Investing in index funds is a great way to diversify your investment portfolio. Read on to learn more about what is index fund and the key features of index funds, and their benefits.
BSE Sensex was hovering at around the 34,000 mark in February of 2018. Cut to 5 years later, and it’s touching 61,000 levels, a jump of around 78% in 5 years. This means if you had invested Rs 50 lakh 5 years back in the BSE Sensex stocks in the same proportion as its weightage on the index, your total worth of investment would have jumped to 89 lakhs today.
But what if there could actually be a way to mimic an index and invest in all the equities of a particular index?
Well, there is. Say hello to Index Funds.
You can also be a part of this development and growth story by investing in index funds in India.
Key Features of Index Funds
- Passive Management
Index funds are passively managed, meaning they seek to replicate the performance of a particular market index rather than trying to outperform it through active management. Therefore, the fund manager has a lesser role in picking up the stocks in an index fund than in an active fund.
- Low Fees
Index funds require less research and analysis with low involvement of fund managers. So, they typically have a lower expense ratio than actively managed funds.
Benefits of Index Funds
- Simple to Understand and Compare
Since index funds strictly follow an underlying index, they have a simple portfolio mix that is easy to understand. It’s also easy to gauge their performance. All you need to do is compare the returns of an index fund to that of its benchmark index.
Index funds provide broad market exposure across different market capitalisations and sectors. This helps to diversify investment risk across multiple companies and sectors.
- Good Performance History
Market indices have performed well over the past many years. For instance, the Nifty 50 has increased manyfold in the last 28 years since its base in the year 1995. So, if an investor had stayed invested in an index fund tracking the Nifty 50 for all these years, the returns would be quite good.

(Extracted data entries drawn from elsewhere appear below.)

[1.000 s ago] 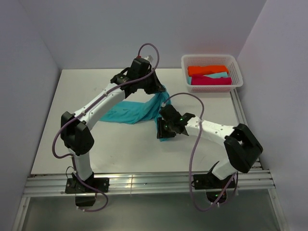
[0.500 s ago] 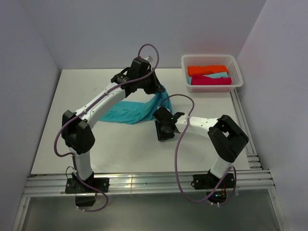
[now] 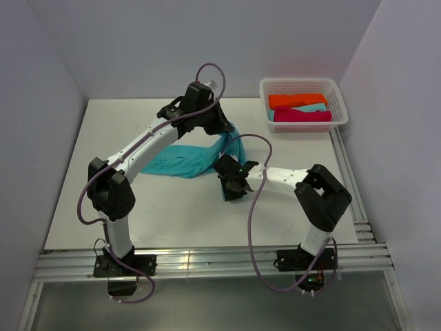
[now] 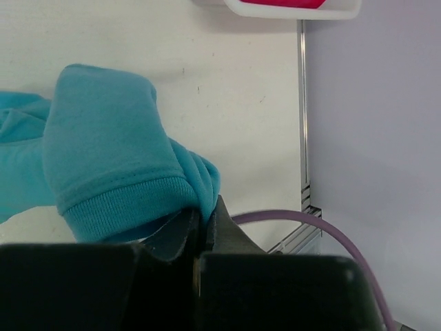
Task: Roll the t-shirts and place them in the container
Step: Move the tshirt to the center of the board
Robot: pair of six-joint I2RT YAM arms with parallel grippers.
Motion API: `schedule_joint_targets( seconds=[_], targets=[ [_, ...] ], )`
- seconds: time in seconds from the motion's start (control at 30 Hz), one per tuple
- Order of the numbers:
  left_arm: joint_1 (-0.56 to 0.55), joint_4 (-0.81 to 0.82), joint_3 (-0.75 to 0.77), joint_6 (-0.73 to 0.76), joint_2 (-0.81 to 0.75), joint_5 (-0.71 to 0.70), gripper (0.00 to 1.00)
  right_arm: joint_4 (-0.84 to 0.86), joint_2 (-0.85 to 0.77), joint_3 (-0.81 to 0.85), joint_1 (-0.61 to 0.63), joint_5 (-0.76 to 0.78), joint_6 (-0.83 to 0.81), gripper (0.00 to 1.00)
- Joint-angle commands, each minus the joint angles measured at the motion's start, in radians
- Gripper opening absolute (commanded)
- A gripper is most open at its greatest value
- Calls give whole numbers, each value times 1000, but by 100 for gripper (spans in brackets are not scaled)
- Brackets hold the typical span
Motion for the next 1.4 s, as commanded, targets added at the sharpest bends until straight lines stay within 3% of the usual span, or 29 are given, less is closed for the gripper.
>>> schedule_joint_targets(
  seconds=[0.0, 0.27, 0.43, 0.63, 0.73, 0.9, 1.07, 1.17, 1.37],
  targets=[
    [13, 6, -29, 40, -49, 1, 0, -31, -156, -31, 24, -3, -19, 0],
    [35, 47, -173, 15, -161, -5, 0, -105, -333, -54, 28, -28, -10, 0],
    [35, 55, -173, 11, -172, 0, 0, -142, -431, -60, 28, -51, 26, 0],
    [35, -58, -29, 57, -158, -84, 0, -130, -594, -79, 26, -182, 44, 0],
    [42, -115, 7, 98, -233, -164, 0, -162, -617, -21, 29, -225, 3, 0],
    [58, -242, 207, 201, -363, -324, 0, -131, -715, 125, 28, -345, -27, 0],
    [46, -132, 274, 357, -469, -335, 0, -199, -750, 336, 29, -384, -42, 0],
    [52, -40, 284, 406, -371, -280, 1, -277, -755, 378, 28, -327, -42, 0],
    [112, 101, 369, 275, 116, 185, 0, -251, -776, 216, -11, -356, 50, 0]
  ],
)
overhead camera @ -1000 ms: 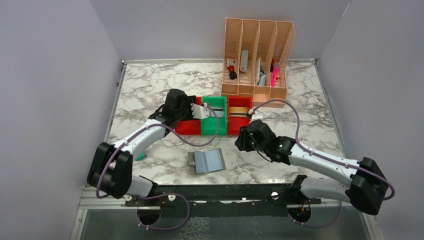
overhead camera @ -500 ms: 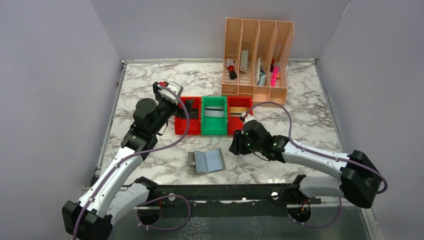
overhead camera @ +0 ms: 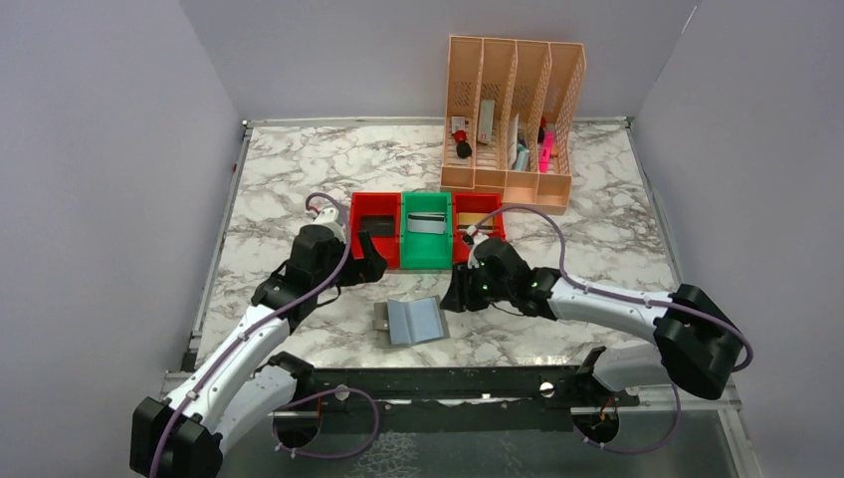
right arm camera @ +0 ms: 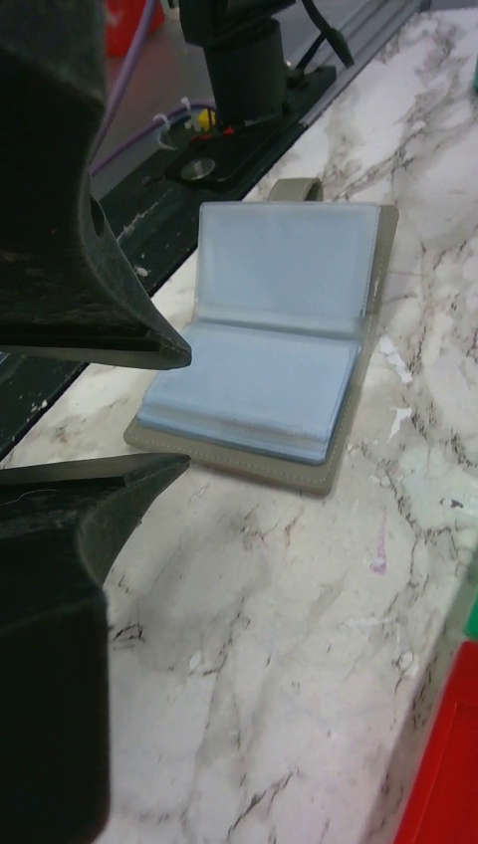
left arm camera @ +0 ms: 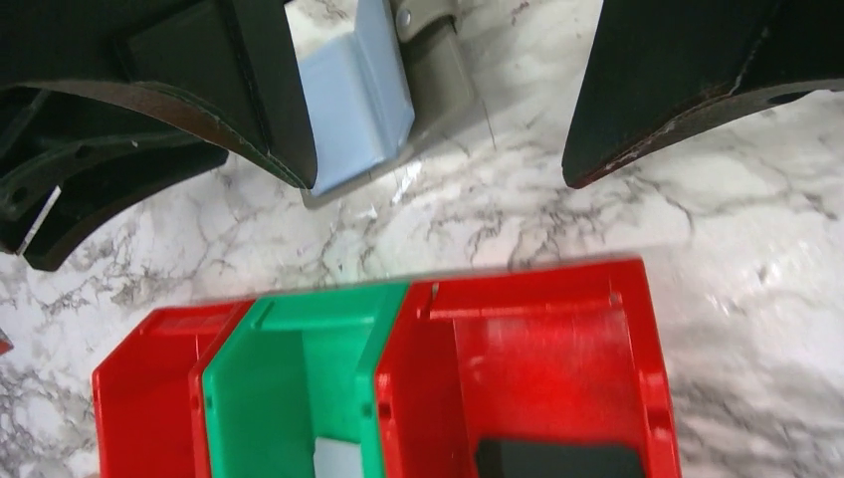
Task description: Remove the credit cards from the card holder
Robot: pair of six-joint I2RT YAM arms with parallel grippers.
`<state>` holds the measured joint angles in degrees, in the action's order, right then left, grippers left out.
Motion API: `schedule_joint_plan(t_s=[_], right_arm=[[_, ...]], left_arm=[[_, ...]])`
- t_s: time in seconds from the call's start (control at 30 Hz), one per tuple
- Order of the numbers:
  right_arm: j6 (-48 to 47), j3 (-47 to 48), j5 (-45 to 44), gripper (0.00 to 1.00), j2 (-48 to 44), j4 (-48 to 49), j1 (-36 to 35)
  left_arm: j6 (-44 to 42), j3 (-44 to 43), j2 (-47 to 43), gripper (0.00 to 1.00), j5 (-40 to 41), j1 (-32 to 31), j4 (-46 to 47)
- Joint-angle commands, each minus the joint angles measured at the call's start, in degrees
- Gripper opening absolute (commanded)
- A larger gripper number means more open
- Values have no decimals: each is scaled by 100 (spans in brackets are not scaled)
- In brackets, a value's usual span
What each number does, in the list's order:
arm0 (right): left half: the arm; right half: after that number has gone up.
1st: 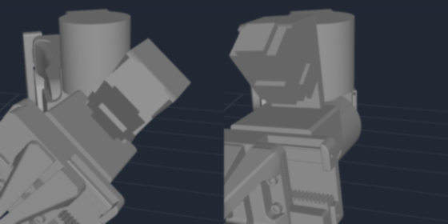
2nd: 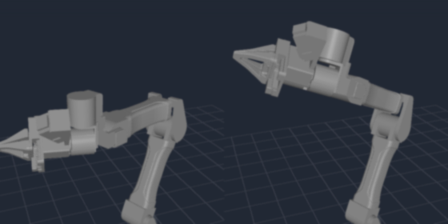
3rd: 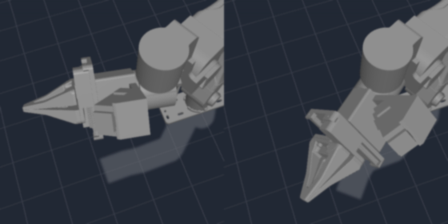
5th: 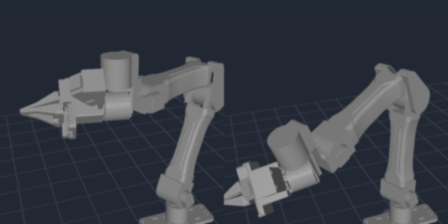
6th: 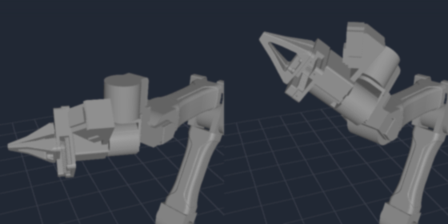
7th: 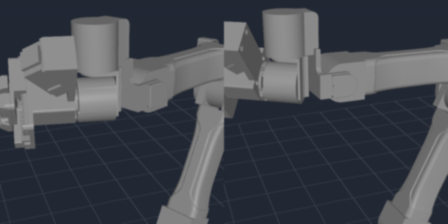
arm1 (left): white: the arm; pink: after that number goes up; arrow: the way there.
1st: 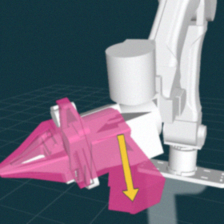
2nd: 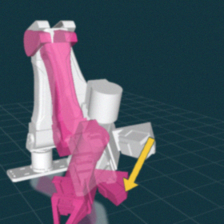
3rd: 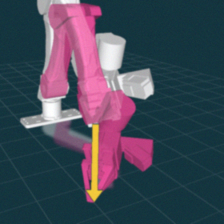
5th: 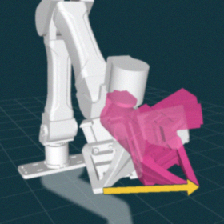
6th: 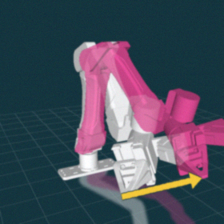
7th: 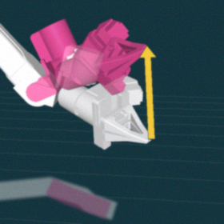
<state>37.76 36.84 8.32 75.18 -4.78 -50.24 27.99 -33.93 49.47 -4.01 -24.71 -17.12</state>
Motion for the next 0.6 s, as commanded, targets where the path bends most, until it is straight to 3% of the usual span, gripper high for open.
schedule_joint_plan(t_s=[0.0, 0.3, 0.57], right_arm=[[263, 91, 665, 40, 270, 611, -12], [406, 205, 1409, 36, 963, 1124, -12], [443, 386, 1270, 35, 1392, 919, -12]], left_arm=[[916, 417, -458, 95, -649, 18, -341], [1370, 828, -534, 76, -896, 4, -479], [1647, 1080, -385, 75, -986, -140, -326]])
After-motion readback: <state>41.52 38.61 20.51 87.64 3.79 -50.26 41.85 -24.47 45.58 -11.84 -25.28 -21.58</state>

As the economy grows further, market indices may continue their stellar run in the upcoming years as well. Consequently, index funds in India can also replicate the success of their benchmark index in the future.
While these indices go through their ups and downs in the short run, it is evident that the graph has been rising in the long run.
Well-known market indices like Nifty 50, Bank Nifty, etc., are widely tracked. Index funds tracking these indices are generally transparent in their holdings and investment strategy.
- Overcoming Human Bias
Human decisions can influence actively managed funds. The fund manager’s personal predispositions, biases, and previous encounters may impact the fund’s investment approach or stock picks. On the other hand, index funds typically mitigate the influence of human bias to a great extent as they strictly follow the composition of the benchmark index.
- Greater Probability of Having Quality Stocks
Stock indices periodically review the performance of all stocks that are part of them. So, the process of replacing underperforming stocks with better ones continuously takes place. Index funds also make similar modifications to reflect the changes in their underlying benchmark. Therefore, you will likely be invested in quality stocks through index funds.
If you’re someone who believes in the future growth of market indices and minimal human interference in your mutual fund, look no further than index funds. While these funds carry inherent risks typical to mutual funds, investing in them for a long period, say 5-10 years, can bring you heavy rewards.